Carol – film de Todd Haynes jeudi 25 février 2016 20 h

 

à gauche, une photo de Saul Leiter; à droite, un photogramme du film Carol

Le réalisateur : Todd Haynes :

  • un cinéaste rare ; 3ème film en 13 ans : 2006 : I’m not there; 2002 : Loin du paradis ; entre temps, il a réalisé une mini série pour la tv : Mildred Pierce avec Kate Winslet :
  • un cinéaste transgressif: ouvertement gay, il aborde des thèmes et des formes qui valent souvent à ses films d’être censurés : 1987 = Superstar, the story of Karen Carpenter : récit de la vie de la chanteuse du duo the Carpenters, morte d’anorexie à 33 ans, dans lequel les personnages sont « joués » par des poupées Barbie ; 1991 : Poison : film en 3 parties qui illustrent  3 formes de déviance ; 1995 : Safe : film sur la maladie , métaphore du SIDA, avec son actrice fétiche Julianne Moore ; 2002 : Loin du Paradis, adultère et homosexualité dans un quartier résidentiel américain très conformiste
  • un cinéaste dont chaque film constitue un hommage à d’autres artistes (Poison: Jean Genet ; Velvet Goldmine : DBowie et Iggy Popp ; I’m not there : Bob Dylan ; Loin du paradis : d’après un mélodrame de Douglas Sirk ; Mildred Pierce d’après un film de Michael Curtiz…)

Carol s’inscrit donc bien dans la continuité de l’œuvre du réalisateur :

  • par son sujet : une relation homosexuelle entre deux femmes dans une société dont le conformisme est étouffant,
  • par les références convoquées dans ce film :

– sujet tiré du roman The price of salt, de Patricia Highsmith, paru en 1952 sous le pseudonyme de Claire Morgan.

– Hommage à des photographes des années 50, perceptible aussi bien à travers le fait que le personnage secondaire est photographe que dans le travail de l’image .

Le travail de la photo : Todd Haynes a donné à ses collaborateurs un press book de photos des années 50 dont il voulait qu’ils s’inspirent, et notamment de photos de Saul Leiter, pionnier de la photo couleur artistique, dont il voulait retrouver les touches de rouge et de jaune flamboyantes qui se détachent dans un cadre urbain grisâtre, de même que le grain sale, les images voilées par des vitres embuées…

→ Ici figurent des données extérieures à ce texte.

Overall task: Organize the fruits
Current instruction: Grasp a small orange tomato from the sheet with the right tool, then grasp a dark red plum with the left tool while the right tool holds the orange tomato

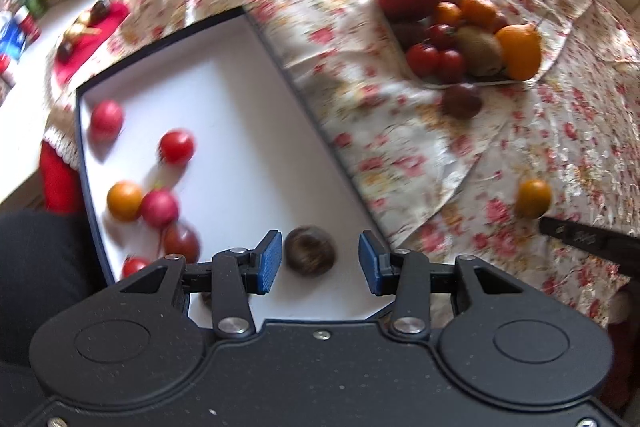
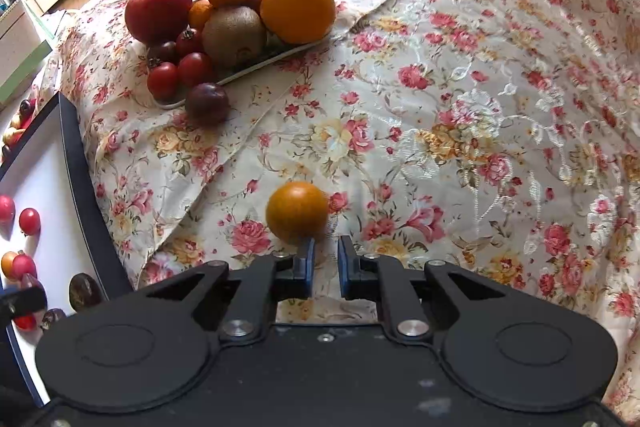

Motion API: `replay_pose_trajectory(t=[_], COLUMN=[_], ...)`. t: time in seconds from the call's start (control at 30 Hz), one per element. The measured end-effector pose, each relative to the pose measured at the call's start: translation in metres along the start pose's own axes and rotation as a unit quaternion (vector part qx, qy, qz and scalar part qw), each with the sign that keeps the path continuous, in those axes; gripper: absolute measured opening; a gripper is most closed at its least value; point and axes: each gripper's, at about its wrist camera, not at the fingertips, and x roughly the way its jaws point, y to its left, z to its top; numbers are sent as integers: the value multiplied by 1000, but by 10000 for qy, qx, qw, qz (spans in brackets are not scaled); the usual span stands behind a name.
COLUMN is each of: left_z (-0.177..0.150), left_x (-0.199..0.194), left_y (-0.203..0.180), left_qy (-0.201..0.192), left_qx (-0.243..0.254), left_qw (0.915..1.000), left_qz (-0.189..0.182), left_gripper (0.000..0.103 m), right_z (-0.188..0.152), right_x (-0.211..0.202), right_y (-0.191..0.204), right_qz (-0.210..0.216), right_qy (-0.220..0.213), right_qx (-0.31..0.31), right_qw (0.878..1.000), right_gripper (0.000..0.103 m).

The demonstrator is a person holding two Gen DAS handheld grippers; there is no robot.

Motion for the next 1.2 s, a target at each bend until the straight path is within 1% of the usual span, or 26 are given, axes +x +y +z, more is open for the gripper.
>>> replay_pose_trajectory(t=[0.1,0.2,0.33,0.5,0.53,0.63,0.67,0.93,1.2], left_z=[15,30,49,63,65,71,72,89,99], left_x=[4,15,36,60,64,71,74,83,94], left_y=[-18,-39,-65,-93,-98,-106,-109,-117,-117], left_qy=[46,175,363,378,398,468,492,460,426], left_qx=[118,321,336,366,352,336,334,312,130], left_qw=[9999,9993,9987,9985,9985,9981,9981,9981,9985], left_qz=[-56,-72,-143,-140,-164,-202,-190,-264,-313], left_gripper=[50,50,50,50,50,50,50,50,50], right_z=[4,4,4,0,-1,-3,-3,-3,-3], right_x=[11,19,19,19,19,17,17,16,17], right_y=[-10,-23,-28,-26,-25,-25,-26,-31,-36], right_qz=[77,206,361,370,358,441,482,631,741], right_qy=[140,201,197,78,56,30,29,34,37], right_qx=[259,468,422,299,259,231,240,272,309], right_qw=[9995,9985,9983,9988,9990,9988,9985,9976,9968], right_gripper=[17,16,16,17,19,26,26,26,26])
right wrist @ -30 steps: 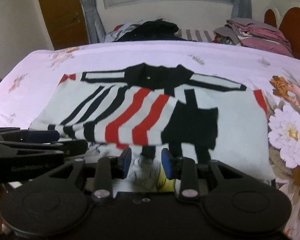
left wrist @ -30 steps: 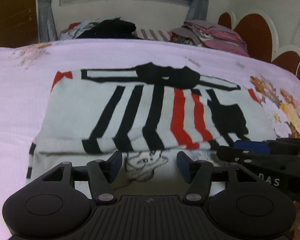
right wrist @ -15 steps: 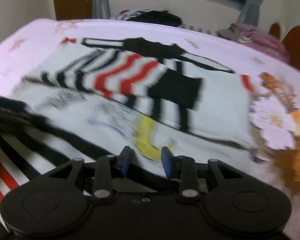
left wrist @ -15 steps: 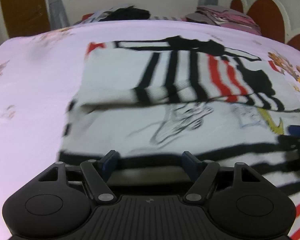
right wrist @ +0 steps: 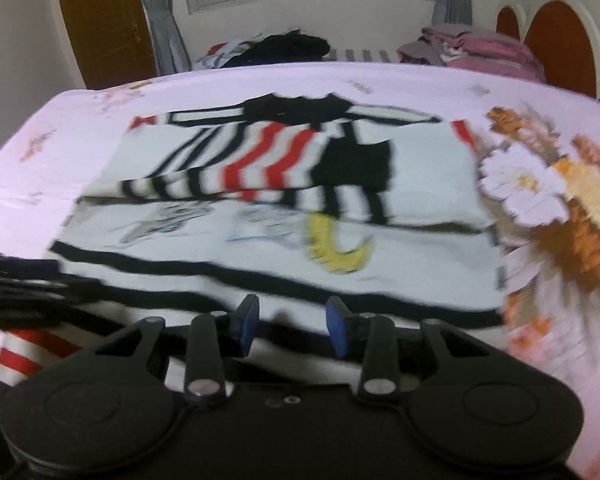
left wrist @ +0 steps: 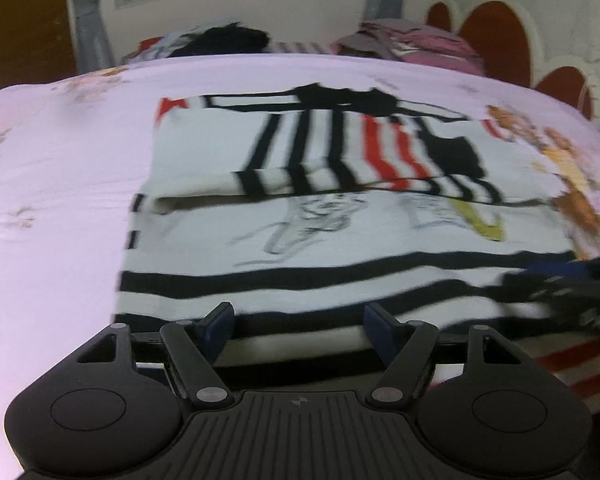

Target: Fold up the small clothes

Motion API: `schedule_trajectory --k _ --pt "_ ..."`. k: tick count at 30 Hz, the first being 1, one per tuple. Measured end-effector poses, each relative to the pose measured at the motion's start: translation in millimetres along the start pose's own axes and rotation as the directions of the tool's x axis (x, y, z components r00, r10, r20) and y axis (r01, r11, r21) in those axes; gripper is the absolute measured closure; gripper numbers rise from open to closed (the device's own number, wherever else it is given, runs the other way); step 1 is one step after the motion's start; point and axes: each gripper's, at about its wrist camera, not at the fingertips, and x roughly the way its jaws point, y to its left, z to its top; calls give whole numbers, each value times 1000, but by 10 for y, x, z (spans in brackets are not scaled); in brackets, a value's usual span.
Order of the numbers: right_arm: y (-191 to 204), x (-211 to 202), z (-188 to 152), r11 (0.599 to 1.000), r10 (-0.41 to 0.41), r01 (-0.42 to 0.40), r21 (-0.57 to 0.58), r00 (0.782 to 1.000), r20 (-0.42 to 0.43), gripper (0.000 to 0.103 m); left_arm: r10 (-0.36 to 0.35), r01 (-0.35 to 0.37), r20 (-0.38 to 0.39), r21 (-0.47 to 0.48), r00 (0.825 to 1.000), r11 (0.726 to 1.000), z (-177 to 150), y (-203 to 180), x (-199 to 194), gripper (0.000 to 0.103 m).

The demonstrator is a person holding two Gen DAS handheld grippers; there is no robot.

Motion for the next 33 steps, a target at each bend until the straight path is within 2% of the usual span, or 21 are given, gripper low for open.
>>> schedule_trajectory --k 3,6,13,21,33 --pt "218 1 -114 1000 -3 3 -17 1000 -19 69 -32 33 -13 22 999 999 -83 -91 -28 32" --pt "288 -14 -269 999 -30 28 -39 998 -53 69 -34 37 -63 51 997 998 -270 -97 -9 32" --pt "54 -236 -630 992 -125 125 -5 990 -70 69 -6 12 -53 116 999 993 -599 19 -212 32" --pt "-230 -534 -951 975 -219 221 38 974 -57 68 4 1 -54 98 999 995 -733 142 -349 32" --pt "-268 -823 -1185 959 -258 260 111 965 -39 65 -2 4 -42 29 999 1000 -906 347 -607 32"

Ed Lachman, chef opérateur (directeur de la photographie sur Virgin Suicides, Erin Brockowich, Loin du paradis, I’m not there, Mildred Pierce) a accompli un travail très minutieux sur la lumière et les matières afin de retrouver l’atmosphère présente chez ce photographe. Le film a été tourné en super 16, et non en numérique. Le Super 16, format de pellicule inventé en 1969, est peu utilisé dans les longs métrages, plutôt dans les courts et pour la télévision car le rapport correspond au format 16:9 ; c’est un des éléments qui donnent à l’image un grain particulier. Ed Lachman est nominé aux prochains Oscars pour ce travail.

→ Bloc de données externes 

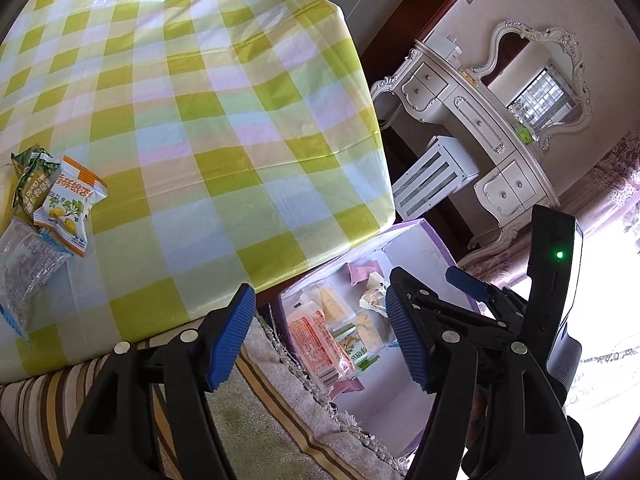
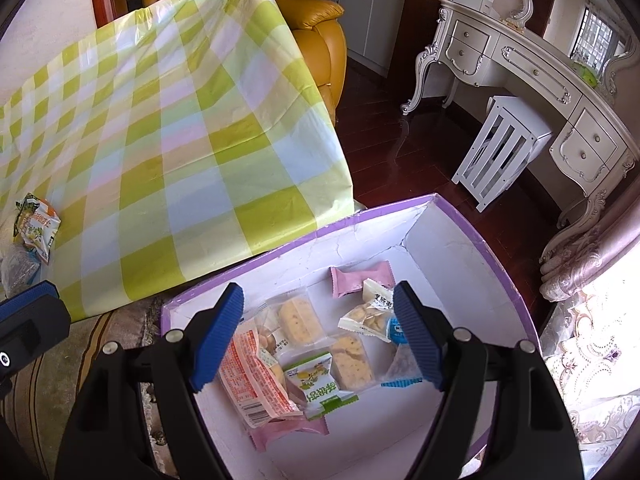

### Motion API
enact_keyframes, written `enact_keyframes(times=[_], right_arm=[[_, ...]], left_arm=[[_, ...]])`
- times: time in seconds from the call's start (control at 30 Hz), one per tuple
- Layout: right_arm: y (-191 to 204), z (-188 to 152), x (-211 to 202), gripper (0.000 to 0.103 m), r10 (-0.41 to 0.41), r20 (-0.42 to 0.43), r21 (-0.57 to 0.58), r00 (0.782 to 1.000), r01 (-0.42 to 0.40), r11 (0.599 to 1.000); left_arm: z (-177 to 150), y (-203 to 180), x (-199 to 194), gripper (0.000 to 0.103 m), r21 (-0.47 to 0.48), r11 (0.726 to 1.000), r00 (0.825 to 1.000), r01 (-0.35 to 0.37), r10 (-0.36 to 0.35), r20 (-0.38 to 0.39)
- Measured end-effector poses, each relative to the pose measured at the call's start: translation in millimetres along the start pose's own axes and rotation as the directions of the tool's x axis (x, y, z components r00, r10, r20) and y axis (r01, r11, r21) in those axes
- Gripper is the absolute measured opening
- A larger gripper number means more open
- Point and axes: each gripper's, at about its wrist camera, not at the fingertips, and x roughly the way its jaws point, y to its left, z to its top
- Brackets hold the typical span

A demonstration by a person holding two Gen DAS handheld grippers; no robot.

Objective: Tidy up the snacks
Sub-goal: 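Carry both packs over the white box and open both grippers to drop them, then move both tools back over the remaining snacks on the table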

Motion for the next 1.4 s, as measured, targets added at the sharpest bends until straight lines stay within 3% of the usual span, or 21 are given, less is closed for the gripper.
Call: enact_keyframes(times=[0.43,0.73,1.13,1.4], right_arm=[[39.9,4.3,-10.0,0.077,0.103,0.004,-0.043,0.995,-0.103,0.994],[84.4,5.0,-16.5,0.078,0.166,-0.015,-0.122,0.986,-0.167,0.979],[139.9,7.4,-18.4,0.08,0.206,-0.028,-0.246,0.978,-0.207,0.947],[177.4,10.6,-13.1,0.081,0.21,-0.045,-0.352,0.977,-0.212,0.912]], left_arm=[[2.2,42.5,-35.0,0.066,-0.069,0.995,0.993,-0.071,0.076,0.087],[-2.6,89.3,-65.8,0.066,-0.181,0.978,0.983,-0.105,0.13,0.132],[-17.3,160.0,-107.8,0.07,-0.363,0.921,0.961,-0.139,0.214,0.176],[-21.4,191.4,-115.4,0.073,-0.445,0.885,0.959,-0.136,0.23,0.165]])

Les actrices : autres nominées aux Oscars pour ce film, les deux actrices qui forment à l’écran un couple complémentaire qui n’est pas sans rappeler le duo de Mulholland Drive : la femme mûre et la jeune femme ; la bourgeoise sûre d’elle et la vendeuse timide ; la blonde et la brune. La 1ère est interprétée par Cate Blanchett, qui interprétait déjà une des facettes de Dylan dans le précédent film du réalisateur et qui dans ses vêtements luxueux, incarne ici une femme fatale à la Lauren Bacall. Pour le rôle de la plus jeune, Rooney Mara, que l’on a pu voir dans les films de David Fincher (The Social Network ; Millenium) ferait plutôt penser, elle, à Audrey Hepburn. L’actrice a reçu à Cannes le prix d’interprétation (ex-aequo avec Emmanuelle Bercot). Les deux actrices apportent à ce film un jeu tout en nuances, qui permet de cerner leurs personnages davantage par des gestes ou des regards que par les dialogues.

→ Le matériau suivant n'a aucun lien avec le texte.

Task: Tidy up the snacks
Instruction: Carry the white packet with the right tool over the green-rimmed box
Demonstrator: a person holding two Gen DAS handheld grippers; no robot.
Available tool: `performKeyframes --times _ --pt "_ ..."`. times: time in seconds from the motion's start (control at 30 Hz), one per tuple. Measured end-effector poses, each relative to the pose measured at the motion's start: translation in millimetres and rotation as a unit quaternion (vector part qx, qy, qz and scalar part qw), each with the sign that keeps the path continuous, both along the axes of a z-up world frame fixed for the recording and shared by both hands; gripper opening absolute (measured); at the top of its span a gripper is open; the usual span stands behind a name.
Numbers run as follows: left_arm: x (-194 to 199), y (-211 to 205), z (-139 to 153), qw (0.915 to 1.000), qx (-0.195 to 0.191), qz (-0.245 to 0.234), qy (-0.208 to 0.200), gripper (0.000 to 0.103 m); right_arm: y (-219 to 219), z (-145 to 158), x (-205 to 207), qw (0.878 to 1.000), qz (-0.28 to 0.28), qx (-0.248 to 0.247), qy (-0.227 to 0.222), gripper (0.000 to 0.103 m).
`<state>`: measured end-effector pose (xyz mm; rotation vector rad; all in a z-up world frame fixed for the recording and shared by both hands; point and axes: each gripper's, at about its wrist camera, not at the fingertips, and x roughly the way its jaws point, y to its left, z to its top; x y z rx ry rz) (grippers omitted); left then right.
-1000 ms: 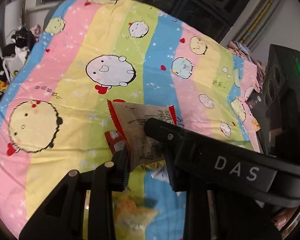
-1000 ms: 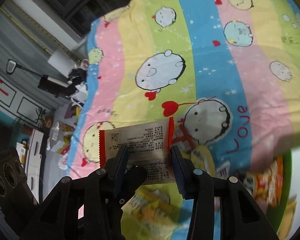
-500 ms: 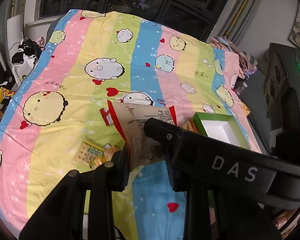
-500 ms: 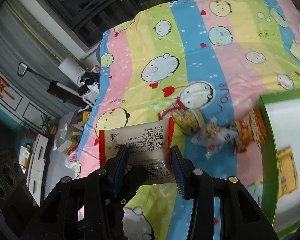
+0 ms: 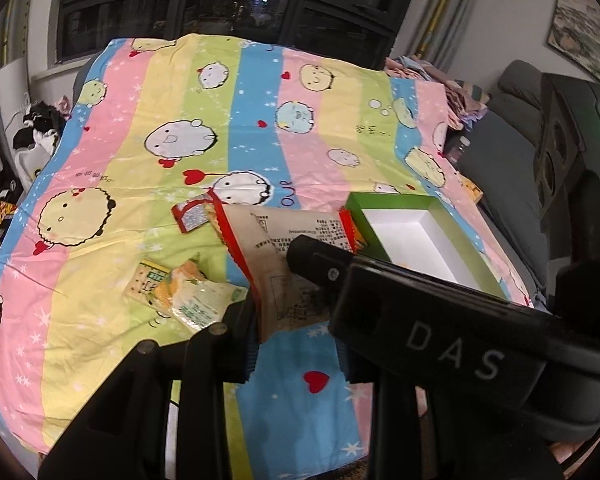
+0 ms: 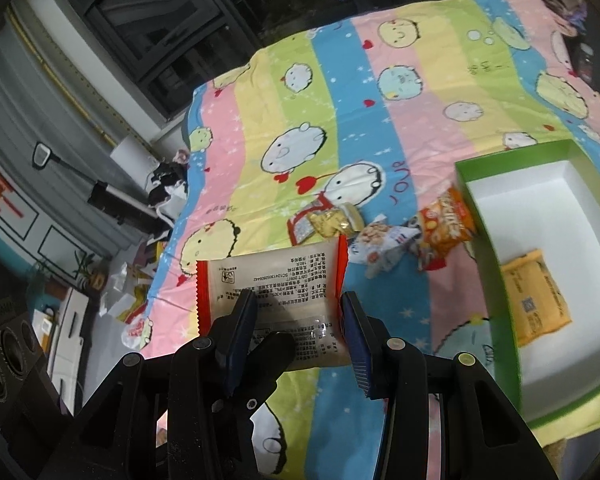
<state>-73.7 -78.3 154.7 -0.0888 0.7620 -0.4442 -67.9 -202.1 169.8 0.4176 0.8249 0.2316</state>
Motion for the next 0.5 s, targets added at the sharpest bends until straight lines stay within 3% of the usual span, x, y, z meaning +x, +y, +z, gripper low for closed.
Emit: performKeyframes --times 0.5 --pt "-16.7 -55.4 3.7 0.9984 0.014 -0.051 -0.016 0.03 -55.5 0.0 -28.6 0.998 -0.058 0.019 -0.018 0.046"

On est donc loin de l’Adèle d’Abdellatfif Kechiche. Le film apporte bien une réflexion sur la question du genre dans la société, notamment à travers le thème du jouet (poupée/train électrique) mais donne surtout l’impression que Todd Haynes veut élever cette liaison homosexuelle et en faire un « classique » dans tous les sens du terme.